Show all the lines in the data below that include the word "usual".

========

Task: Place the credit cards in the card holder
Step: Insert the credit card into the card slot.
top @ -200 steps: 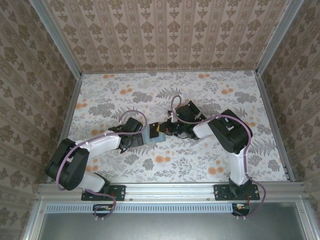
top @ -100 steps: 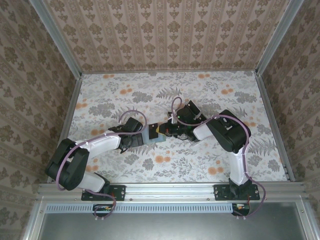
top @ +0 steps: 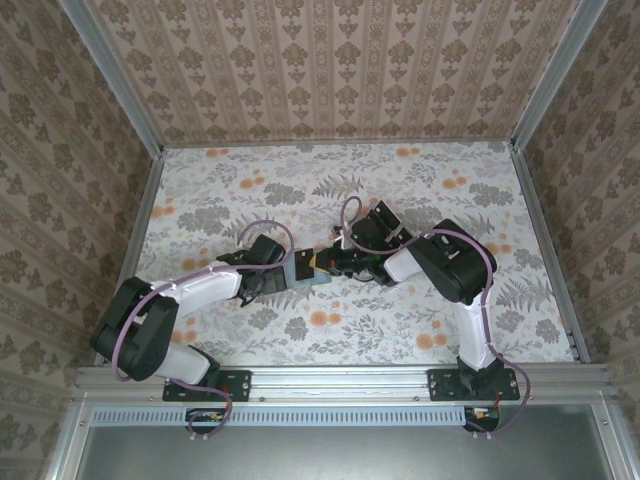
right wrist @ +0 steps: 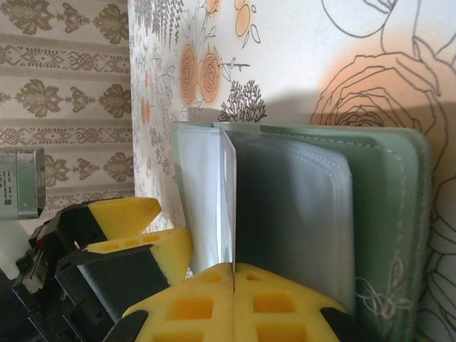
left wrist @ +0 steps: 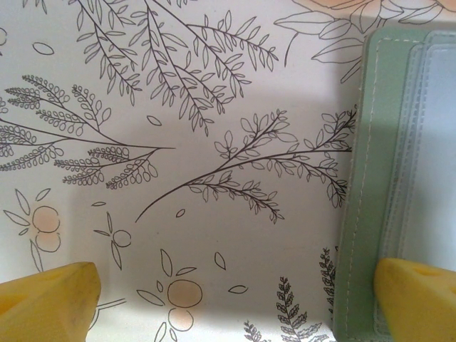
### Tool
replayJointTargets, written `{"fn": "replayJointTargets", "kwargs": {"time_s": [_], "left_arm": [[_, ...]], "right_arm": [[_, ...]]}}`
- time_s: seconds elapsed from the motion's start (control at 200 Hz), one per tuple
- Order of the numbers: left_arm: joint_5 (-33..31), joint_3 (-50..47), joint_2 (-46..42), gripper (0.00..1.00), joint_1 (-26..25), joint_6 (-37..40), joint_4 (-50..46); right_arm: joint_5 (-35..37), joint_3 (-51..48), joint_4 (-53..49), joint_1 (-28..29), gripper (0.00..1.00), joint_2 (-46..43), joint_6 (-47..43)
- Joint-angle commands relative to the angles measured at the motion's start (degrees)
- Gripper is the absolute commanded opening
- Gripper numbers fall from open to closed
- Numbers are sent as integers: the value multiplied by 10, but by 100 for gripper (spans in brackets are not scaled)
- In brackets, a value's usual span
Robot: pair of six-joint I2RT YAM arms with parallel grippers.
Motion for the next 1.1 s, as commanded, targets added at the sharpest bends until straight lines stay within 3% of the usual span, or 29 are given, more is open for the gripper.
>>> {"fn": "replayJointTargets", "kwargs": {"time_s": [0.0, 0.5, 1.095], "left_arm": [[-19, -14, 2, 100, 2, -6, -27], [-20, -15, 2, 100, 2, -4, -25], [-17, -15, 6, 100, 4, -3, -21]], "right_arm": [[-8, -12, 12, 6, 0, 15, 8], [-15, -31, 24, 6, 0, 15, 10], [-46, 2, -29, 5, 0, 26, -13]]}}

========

* _REPLY TO THE EXERCISE_
- In brackets, a value's usual span
Motion for the next 1.1 s, as commanded, targets added at the sharpest bends until straight lines stay within 3% of the usual span, or 29 are given, more is open for the gripper.

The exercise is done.